Aim of the exercise ▸ Filter the entries that follow, copying every line in which the word "your" appears.
═════ Supplied entries
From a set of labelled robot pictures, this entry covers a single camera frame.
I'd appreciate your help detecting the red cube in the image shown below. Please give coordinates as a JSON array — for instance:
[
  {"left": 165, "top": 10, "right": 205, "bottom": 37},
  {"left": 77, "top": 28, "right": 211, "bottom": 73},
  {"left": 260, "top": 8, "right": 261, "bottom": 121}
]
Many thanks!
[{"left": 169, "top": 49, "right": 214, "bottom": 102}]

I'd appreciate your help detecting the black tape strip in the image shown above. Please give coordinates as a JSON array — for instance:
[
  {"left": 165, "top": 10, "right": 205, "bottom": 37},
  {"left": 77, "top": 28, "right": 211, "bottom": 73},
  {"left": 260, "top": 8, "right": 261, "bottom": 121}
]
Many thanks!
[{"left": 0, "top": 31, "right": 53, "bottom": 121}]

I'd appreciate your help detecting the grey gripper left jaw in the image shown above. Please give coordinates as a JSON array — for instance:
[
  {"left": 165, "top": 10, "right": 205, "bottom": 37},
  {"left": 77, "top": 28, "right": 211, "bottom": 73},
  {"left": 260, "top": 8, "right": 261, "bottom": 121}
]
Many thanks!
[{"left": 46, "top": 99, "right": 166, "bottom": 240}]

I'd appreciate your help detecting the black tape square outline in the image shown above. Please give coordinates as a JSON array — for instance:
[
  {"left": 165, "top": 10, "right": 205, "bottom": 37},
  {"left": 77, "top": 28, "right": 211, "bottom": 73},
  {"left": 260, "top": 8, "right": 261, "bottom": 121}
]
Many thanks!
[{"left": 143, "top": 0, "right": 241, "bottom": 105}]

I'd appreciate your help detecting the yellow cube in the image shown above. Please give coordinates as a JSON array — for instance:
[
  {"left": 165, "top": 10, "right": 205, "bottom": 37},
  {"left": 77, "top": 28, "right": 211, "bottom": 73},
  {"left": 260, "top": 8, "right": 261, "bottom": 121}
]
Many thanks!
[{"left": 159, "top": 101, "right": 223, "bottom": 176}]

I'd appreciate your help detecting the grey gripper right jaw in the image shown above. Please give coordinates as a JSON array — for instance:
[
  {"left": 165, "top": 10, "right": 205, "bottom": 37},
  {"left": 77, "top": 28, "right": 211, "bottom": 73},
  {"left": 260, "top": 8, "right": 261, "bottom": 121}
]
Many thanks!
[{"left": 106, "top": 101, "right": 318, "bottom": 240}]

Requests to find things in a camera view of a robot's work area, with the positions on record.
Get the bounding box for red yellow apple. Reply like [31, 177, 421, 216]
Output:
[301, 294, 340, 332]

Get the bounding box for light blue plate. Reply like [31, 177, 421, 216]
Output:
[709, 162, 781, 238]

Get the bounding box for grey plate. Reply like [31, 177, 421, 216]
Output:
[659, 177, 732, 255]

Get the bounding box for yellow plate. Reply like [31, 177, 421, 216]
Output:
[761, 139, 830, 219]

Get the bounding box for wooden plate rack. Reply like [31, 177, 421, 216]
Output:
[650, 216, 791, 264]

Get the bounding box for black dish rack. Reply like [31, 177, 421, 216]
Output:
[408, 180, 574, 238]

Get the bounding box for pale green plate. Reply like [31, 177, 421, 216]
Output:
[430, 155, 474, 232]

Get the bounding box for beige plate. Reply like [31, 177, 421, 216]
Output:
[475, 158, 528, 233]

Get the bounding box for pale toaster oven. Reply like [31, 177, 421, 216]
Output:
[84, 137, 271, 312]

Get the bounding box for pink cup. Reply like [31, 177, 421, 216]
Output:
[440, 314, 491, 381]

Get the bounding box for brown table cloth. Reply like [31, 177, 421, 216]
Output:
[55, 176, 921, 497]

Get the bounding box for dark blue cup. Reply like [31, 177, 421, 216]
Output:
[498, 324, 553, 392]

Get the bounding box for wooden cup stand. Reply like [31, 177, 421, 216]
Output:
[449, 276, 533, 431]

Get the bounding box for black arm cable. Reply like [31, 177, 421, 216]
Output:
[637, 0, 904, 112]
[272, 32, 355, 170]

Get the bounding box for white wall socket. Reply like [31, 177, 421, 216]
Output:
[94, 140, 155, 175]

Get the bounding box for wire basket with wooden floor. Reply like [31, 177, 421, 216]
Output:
══════════
Written answer ▸
I'd appreciate your help detecting the red cube in the image shown below. Please give coordinates as a JSON array — for instance:
I'd appreciate your help detecting the black tape strip in the image shown above. Please give coordinates as a JSON array — for instance:
I'd appreciate your help detecting the grey gripper left jaw in the image shown above. Please give coordinates as a JSON array — for instance:
I'd appreciate your help detecting the black tape square outline in the image shown above. Please give coordinates as a JSON array — for instance:
I'd appreciate your help detecting the yellow cube in the image shown above. Please give coordinates as a JSON array — for instance:
I'd appreciate your help detecting the grey gripper right jaw in the image shown above. Please give coordinates as a JSON array — for instance:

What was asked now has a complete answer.